Use "trim galore" which is a wrapper for cutadapt to simplify things.

**mmartin** · 03-17-2014, 02:18 AM

There is a section in the README about this:

GitHub - marcelm/cutadapt: Cutadapt removes adapter sequences from sequencing reads

https://github.com/marcelm/cutadapt/#illumina-truseq

Cutadapt removes adapter sequences from sequencing reads - marcelm/cutadapt

In short, just run:

Code:

cutadapt -a AGATCGGAAGAGC -o trimmed.1.fastq.gz reads.1.fastq.gz
cutadapt -a AGATCGGAAGAGC -o trimmed.2.fastq.gz reads.2.fastq.gz

See the other sections in the README if you need to do more specialized things.

**vishwesh** · 03-27-2014, 08:17 AM

Hi,
I am using cutadapt for removing the adapter sequence. I have 2 adapter sequence.

RNA 5Adapter (RA5)
5 GUUCAGAGUUCUACAGUCCGACGAUC
RNA 3?Adapter (RA3)
5 TGGAATTCTCGGGTGCCAAGG

The 1st one is 5' adapter and 2nd is 3' adapter.

I am using the following command line to remove the adapter seq.

cutadapt -a TGGAATTCTCGGGTGCCAAGG -g GUUCAGAGUUCUACAGUCCGACGAUC input.fastq > output.fastq

Length Distribution I get
Mean sequence length: 32.49 ± 10.53 bp
Minimum length: 16 bp
Maximum length: 51 bp
Length range: 36 bp
Mode length: 51 bp with 2,852,626 sequences

And I found that the 5' adapter has U instead of T. Will that be fine?

I tried replacing U with T GUUCAGAGUUCUACAGUCCGACGAUC > GTTCAGAGTTCTACAGTCCGACGATC and tried removing adapter sequence.

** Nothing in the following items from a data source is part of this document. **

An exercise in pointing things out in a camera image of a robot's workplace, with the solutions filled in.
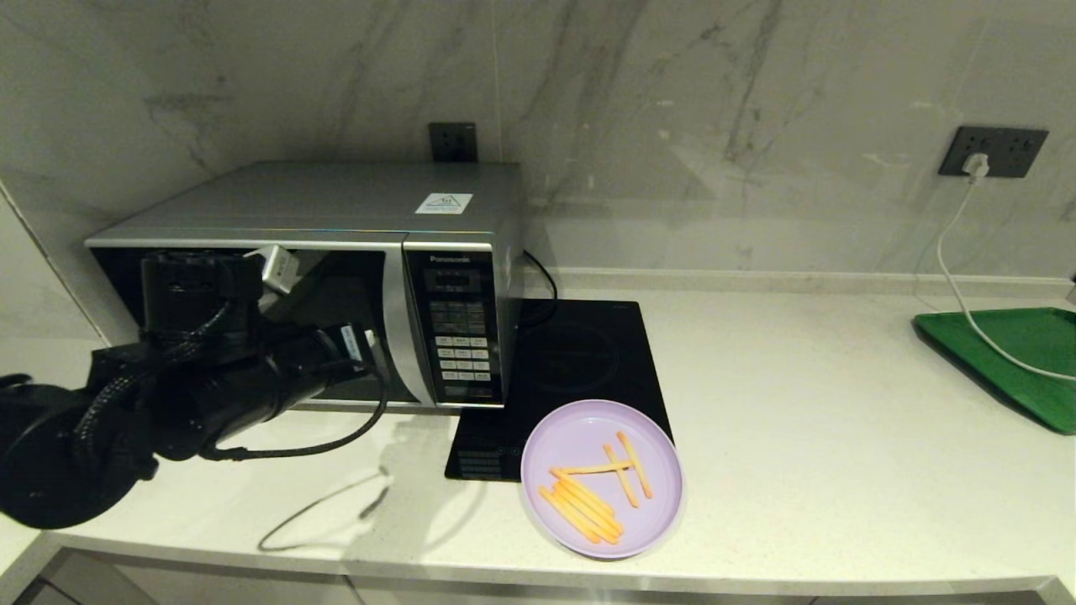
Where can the green plastic tray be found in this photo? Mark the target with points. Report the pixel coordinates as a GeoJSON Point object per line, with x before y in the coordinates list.
{"type": "Point", "coordinates": [1034, 336]}

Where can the wide black wall outlet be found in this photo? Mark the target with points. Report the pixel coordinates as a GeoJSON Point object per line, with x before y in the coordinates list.
{"type": "Point", "coordinates": [1017, 151]}

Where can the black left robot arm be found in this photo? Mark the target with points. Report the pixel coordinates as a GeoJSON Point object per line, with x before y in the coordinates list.
{"type": "Point", "coordinates": [126, 403]}

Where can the white power plug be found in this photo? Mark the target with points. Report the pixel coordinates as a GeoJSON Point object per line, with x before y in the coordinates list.
{"type": "Point", "coordinates": [976, 165]}

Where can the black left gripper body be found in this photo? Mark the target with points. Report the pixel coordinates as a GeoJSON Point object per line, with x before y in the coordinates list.
{"type": "Point", "coordinates": [311, 361]}

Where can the purple plate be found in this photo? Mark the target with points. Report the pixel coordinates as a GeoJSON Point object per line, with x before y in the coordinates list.
{"type": "Point", "coordinates": [588, 428]}

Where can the black induction cooktop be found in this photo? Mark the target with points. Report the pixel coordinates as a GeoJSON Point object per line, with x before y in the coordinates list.
{"type": "Point", "coordinates": [588, 353]}

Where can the orange french fry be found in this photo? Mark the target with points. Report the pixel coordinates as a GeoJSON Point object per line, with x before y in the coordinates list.
{"type": "Point", "coordinates": [593, 468]}
{"type": "Point", "coordinates": [588, 509]}
{"type": "Point", "coordinates": [592, 502]}
{"type": "Point", "coordinates": [569, 514]}
{"type": "Point", "coordinates": [621, 476]}
{"type": "Point", "coordinates": [635, 464]}
{"type": "Point", "coordinates": [583, 516]}

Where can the white warning sticker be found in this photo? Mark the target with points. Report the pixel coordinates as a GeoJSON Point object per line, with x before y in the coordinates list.
{"type": "Point", "coordinates": [444, 203]}

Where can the small black wall outlet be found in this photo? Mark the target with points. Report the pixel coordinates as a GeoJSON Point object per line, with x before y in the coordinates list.
{"type": "Point", "coordinates": [454, 141]}

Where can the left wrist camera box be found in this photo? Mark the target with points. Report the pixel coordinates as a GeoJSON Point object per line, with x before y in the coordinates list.
{"type": "Point", "coordinates": [276, 267]}

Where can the silver Panasonic microwave oven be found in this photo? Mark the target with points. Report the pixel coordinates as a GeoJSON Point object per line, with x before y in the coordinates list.
{"type": "Point", "coordinates": [336, 197]}

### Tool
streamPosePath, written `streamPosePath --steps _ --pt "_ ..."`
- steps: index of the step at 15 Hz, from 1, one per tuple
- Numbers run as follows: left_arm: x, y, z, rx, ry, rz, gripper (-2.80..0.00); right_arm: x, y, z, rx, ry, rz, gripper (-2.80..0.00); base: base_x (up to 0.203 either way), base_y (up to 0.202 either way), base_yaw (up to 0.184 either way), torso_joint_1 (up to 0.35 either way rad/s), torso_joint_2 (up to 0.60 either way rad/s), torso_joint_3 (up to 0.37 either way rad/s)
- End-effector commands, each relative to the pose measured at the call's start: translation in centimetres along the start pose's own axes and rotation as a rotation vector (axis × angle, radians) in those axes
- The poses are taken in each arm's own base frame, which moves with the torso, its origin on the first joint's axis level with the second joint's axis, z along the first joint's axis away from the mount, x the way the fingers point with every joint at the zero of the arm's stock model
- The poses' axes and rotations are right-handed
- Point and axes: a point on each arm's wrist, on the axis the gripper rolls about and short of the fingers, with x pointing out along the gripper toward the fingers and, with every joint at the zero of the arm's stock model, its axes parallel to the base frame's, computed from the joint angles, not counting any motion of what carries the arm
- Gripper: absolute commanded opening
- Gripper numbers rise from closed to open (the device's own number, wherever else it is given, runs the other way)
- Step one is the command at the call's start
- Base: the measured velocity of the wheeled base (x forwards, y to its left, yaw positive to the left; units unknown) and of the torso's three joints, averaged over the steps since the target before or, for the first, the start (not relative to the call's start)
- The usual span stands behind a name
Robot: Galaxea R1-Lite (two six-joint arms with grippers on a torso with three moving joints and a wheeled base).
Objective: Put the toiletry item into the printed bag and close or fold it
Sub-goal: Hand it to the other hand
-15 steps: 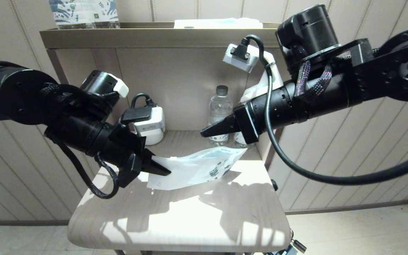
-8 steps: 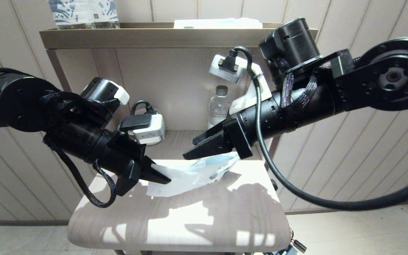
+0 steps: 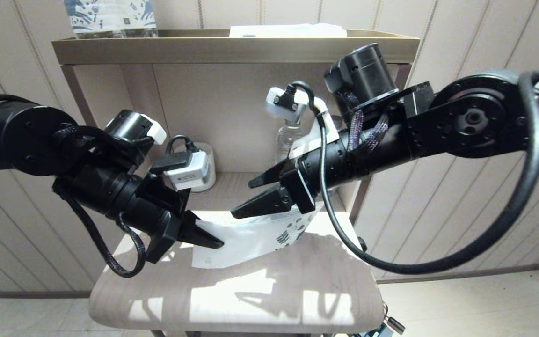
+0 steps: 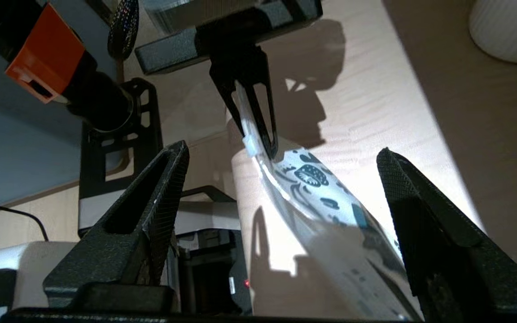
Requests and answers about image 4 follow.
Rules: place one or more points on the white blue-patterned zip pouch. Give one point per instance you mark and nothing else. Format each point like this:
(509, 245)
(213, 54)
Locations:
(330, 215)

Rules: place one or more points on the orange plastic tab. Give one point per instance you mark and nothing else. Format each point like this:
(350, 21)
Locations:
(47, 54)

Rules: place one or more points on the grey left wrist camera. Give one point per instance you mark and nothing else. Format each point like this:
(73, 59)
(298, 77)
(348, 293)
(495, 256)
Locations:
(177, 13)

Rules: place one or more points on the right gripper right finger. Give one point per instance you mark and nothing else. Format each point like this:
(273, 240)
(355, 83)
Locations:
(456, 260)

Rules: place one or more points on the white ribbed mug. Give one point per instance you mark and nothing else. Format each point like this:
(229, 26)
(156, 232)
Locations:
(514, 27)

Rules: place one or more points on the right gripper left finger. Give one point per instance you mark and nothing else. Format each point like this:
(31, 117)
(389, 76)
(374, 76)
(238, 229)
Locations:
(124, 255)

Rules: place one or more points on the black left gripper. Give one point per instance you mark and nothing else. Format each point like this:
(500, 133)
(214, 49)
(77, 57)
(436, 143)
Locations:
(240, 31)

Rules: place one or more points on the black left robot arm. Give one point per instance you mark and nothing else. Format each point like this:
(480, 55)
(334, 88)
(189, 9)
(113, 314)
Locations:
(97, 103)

cutadapt -a TGGAATTCTCGGGTGCCAAGG -g GTTCAGAGTTCTACAGTCCGACGATC input.fastq > output.fastq

Length Distribution I get
Mean sequence length: 31.26 ± 11.29 bp
Minimum length: 1 bp
Maximum length: 51 bp
Length range: 51 bp
Mode length: 51 bp with 2,805,271 sequences

I get varied length distribution in both the cases. Which one should I choose..
First is the command that I am using is right??

Kindly let me know.

Thanks in advance.

Regards
Vishwesh

**mmartin** · 03-27-2014, 11:46 PM

Originally posted by vishwesh View Post

Hi,
cutadapt -a TGGAATTCTCGGGTGCCAAGG -g GUUCAGAGUUCUACAGUCCGACGAUC input.fastq > output.fastq

Cutadapt removes only one adapter per read, so you need to run it twice with each adapter or specify the option --times=2. Also, you should use specify the 3' adapter starting with a "^" like so: -g ^GTTCAGAG...

And I found that the 5' adapter has U instead of T. Will that be fine?

No, not in cutadapt versions up to 1.4.2. But since it's a very good idea to support this, I just added this feature to cutadapt: Starting with cutadapt 1.5, all Us will be automatically replaced with Ts in the adapter sequence.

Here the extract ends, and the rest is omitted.